Activity - Reproduce only the lines below from the line containing "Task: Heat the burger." to the line containing "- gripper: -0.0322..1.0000", exactly as written, with both end lines kept. Omit the pictures.

Entries taken from a collection
--------
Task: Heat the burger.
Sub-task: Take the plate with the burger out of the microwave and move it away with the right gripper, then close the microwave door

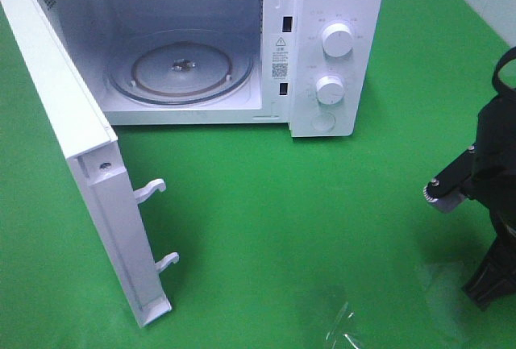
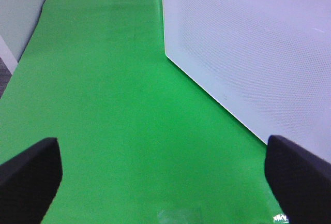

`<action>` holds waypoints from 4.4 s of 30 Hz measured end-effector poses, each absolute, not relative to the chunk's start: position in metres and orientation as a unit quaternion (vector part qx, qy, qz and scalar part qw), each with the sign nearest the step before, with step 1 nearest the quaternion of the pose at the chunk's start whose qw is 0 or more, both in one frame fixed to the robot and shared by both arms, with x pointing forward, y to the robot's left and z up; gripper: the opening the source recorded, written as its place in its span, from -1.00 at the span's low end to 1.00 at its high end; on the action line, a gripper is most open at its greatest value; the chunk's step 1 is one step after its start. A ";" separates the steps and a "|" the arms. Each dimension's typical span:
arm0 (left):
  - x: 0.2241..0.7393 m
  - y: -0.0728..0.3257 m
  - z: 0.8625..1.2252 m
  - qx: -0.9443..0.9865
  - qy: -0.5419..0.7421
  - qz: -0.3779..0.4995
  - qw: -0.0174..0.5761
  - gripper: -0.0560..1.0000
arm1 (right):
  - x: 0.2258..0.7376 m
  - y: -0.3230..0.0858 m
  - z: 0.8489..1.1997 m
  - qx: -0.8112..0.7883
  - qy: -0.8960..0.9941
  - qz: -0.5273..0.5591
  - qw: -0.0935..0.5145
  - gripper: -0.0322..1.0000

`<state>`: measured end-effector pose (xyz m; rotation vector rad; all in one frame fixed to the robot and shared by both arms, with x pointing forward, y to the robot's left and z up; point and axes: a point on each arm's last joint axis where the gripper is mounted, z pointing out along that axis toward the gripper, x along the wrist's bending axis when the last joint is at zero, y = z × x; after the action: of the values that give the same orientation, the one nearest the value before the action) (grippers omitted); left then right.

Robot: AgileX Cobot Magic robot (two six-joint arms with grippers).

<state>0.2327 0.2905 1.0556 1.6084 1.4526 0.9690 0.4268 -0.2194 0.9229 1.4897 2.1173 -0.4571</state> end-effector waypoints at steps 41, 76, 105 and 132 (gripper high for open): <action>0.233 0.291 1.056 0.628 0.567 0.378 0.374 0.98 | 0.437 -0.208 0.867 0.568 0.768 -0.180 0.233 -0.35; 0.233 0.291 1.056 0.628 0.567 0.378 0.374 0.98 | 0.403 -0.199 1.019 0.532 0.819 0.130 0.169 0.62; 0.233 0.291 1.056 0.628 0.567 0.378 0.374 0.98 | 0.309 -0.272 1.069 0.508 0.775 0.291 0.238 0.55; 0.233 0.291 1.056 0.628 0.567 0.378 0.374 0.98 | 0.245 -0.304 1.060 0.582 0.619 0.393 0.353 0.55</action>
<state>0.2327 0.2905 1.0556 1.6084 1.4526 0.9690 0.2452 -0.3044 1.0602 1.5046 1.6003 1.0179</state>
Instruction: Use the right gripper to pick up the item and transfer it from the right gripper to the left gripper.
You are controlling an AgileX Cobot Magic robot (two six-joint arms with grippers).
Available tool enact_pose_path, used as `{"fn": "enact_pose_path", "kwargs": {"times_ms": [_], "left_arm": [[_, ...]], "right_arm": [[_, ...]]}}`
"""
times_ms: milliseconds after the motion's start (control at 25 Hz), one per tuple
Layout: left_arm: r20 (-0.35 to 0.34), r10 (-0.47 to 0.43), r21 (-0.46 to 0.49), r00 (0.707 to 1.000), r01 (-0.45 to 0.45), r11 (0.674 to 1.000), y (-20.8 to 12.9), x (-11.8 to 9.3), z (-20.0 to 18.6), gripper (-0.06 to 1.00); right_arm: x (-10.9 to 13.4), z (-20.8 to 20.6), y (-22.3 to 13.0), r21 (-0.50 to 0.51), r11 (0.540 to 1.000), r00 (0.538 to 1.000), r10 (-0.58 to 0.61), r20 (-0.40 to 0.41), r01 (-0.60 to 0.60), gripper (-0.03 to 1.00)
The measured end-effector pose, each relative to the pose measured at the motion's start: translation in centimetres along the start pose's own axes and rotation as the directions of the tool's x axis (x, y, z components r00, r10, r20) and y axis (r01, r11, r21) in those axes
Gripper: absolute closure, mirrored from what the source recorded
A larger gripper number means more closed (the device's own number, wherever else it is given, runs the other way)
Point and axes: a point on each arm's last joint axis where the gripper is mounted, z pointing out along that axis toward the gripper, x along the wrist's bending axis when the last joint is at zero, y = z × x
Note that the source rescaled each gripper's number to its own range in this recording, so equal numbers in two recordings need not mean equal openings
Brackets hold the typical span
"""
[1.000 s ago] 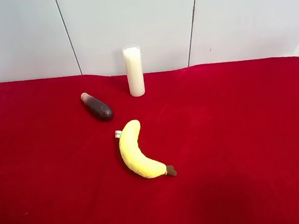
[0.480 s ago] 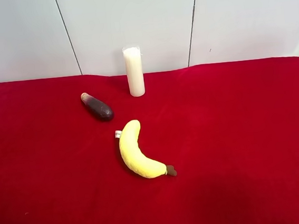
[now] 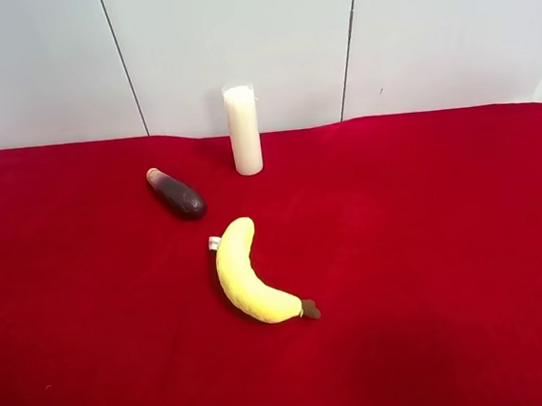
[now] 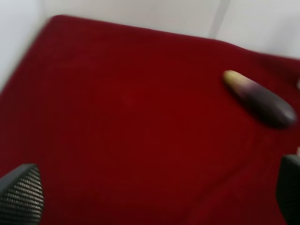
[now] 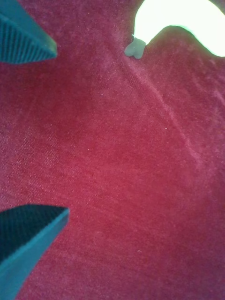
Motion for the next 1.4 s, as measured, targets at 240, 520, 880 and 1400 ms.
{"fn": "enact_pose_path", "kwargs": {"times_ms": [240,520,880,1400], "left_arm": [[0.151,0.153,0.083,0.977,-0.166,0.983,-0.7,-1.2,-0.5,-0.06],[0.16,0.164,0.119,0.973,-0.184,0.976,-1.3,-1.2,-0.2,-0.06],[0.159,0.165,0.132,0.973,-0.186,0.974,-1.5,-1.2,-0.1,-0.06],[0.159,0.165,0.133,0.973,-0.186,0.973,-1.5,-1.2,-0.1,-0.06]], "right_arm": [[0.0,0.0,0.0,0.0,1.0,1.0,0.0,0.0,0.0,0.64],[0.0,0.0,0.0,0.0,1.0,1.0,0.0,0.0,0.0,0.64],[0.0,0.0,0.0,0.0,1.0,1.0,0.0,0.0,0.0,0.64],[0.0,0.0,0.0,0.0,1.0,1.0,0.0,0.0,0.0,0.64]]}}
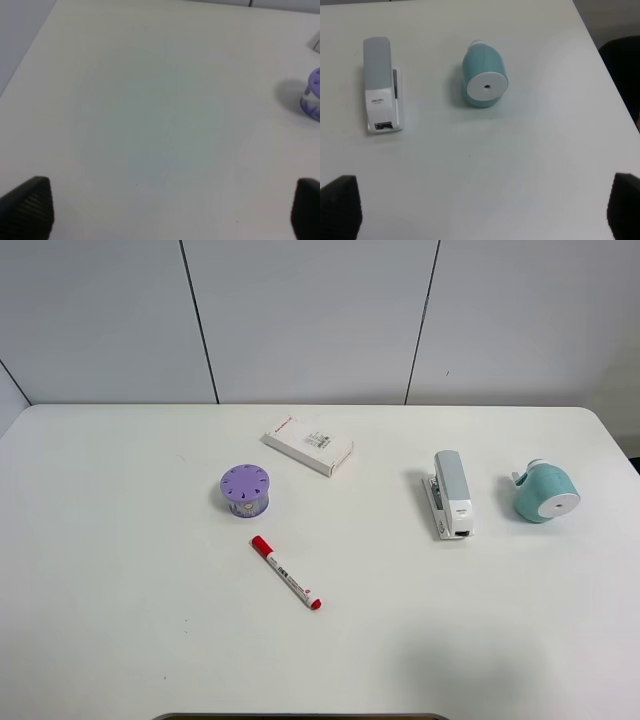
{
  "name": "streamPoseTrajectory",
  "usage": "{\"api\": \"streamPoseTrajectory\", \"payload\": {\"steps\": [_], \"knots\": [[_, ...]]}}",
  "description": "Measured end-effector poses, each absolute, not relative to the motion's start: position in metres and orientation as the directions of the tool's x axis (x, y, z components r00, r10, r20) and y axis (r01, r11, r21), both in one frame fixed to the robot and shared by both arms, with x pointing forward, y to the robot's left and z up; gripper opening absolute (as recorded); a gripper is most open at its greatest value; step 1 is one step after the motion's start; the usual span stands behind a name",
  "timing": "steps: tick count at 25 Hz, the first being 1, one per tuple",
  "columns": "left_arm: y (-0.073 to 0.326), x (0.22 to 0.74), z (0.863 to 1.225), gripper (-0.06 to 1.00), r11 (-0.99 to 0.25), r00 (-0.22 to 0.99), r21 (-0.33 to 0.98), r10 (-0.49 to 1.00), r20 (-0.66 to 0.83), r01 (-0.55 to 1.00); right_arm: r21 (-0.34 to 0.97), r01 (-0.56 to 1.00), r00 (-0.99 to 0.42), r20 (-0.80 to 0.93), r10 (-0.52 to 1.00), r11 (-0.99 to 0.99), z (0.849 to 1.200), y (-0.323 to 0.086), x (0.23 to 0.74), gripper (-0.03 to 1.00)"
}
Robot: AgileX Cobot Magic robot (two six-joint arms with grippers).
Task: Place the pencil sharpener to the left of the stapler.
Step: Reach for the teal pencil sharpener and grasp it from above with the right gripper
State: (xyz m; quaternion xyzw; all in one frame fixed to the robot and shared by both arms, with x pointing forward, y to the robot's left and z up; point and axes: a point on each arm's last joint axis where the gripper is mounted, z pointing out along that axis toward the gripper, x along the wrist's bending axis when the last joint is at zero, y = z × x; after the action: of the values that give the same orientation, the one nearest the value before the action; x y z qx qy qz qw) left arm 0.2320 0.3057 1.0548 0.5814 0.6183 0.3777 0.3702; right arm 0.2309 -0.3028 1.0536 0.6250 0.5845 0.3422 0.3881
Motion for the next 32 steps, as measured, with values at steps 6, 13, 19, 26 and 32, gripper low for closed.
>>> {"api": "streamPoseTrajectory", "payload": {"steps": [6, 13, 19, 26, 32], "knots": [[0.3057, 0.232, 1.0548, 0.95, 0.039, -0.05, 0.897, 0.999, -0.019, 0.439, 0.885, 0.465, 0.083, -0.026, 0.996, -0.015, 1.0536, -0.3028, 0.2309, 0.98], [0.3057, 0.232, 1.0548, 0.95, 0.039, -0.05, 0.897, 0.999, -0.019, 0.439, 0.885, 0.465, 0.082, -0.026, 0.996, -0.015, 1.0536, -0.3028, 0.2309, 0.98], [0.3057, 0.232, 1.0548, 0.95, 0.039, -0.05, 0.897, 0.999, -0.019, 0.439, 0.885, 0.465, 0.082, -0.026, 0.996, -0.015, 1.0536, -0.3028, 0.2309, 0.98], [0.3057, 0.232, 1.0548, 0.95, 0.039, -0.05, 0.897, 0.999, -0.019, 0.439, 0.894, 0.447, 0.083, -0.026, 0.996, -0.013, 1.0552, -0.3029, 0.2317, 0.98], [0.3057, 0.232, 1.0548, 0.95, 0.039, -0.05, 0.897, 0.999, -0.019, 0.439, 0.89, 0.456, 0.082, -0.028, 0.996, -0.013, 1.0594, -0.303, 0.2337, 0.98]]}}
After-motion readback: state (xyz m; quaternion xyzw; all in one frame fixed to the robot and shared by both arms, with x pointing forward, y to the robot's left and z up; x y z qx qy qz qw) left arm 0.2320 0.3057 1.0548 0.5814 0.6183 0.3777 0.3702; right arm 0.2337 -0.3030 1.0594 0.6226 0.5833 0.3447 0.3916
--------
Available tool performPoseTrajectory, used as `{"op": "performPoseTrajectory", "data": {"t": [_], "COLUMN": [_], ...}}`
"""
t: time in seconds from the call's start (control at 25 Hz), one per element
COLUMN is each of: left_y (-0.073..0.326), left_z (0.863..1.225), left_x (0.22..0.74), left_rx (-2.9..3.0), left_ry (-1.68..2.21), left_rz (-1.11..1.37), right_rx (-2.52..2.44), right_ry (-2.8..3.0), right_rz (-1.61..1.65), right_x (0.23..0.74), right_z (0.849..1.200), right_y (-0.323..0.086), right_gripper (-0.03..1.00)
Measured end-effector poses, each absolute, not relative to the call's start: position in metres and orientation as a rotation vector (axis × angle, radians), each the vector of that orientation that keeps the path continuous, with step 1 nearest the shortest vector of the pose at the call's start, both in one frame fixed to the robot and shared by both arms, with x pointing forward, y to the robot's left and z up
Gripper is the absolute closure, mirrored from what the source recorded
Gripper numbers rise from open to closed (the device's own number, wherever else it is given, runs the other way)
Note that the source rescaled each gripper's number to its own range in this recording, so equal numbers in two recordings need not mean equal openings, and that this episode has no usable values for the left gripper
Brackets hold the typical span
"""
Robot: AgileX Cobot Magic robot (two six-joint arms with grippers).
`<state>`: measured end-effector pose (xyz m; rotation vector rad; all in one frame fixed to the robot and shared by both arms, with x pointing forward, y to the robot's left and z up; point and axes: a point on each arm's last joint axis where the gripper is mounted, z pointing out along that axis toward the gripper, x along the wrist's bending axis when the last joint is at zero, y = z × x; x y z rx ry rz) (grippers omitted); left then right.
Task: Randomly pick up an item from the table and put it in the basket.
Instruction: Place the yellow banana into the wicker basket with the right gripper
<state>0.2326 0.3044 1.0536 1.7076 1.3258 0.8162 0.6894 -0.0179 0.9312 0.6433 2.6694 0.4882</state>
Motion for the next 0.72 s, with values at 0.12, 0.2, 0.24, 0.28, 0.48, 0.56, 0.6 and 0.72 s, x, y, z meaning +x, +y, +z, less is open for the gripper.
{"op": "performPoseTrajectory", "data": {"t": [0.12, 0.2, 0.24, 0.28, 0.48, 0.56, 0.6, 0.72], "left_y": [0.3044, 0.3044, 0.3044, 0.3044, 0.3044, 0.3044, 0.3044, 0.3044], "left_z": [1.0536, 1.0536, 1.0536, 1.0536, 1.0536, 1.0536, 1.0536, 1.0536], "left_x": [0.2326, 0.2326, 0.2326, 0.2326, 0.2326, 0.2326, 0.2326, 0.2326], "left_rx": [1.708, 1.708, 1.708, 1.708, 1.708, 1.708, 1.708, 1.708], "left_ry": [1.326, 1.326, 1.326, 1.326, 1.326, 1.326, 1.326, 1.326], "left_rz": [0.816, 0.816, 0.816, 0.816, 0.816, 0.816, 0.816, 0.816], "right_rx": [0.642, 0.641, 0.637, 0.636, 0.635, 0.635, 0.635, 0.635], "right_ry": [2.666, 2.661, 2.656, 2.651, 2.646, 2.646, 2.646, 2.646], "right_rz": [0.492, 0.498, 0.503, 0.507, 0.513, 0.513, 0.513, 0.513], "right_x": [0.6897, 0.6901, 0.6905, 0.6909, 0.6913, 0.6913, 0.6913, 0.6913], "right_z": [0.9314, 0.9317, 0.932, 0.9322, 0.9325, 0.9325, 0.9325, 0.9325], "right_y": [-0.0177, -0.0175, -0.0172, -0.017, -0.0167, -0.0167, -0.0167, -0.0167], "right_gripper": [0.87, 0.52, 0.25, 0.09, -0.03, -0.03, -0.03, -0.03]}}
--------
Expected output -
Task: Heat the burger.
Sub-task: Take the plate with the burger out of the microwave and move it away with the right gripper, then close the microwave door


`<action>` holds waypoints from 4.4 s of 30 Hz measured end-effector poses, each absolute, not relative to the chunk's start: position in metres and orientation as a unit quaternion (vector part qx, qy, qz and scalar part qw), each with the sign nearest the step before, with step 1 nearest the quaternion of the pose at the chunk's start whose qw is 0 or more, both in one frame fixed to the robot and shared by both arms, with x pointing forward, y to the robot's left and z up; gripper: the opening the source recorded, written as its place in its span, from -1.00 at the span's low end to 1.00 at its high end; on the action line, a gripper is most open at its greatest value; the chunk's step 1 is one step after its start. A ";" separates the steps and a "|" the arms. Each dimension's typical span:
arm0 (left):
  - x: 0.2241..0.7393 m
  - y: -0.0728..0.3257 m
  - z: 0.8625..1.2252 m
  - qx: -0.9443..0.9865
  - qy: -0.5419..0.7421
  - qz: -0.3779..0.4995
  - qw: -0.0174..0.5761
  - gripper: -0.0560..1.0000
arm1 (right):
  - x: 0.2258..0.7376 m
  - y: -0.3230..0.0858 m
  - z: 0.8489..1.1997 m
  - qx: -0.8112..0.7883
  - qy: -0.8960..0.9941
  - qz: -0.5273..0.5591
  - qw: -0.0935..0.5145
  - gripper: -0.0322..1.0000

No additional output is expected for this exercise.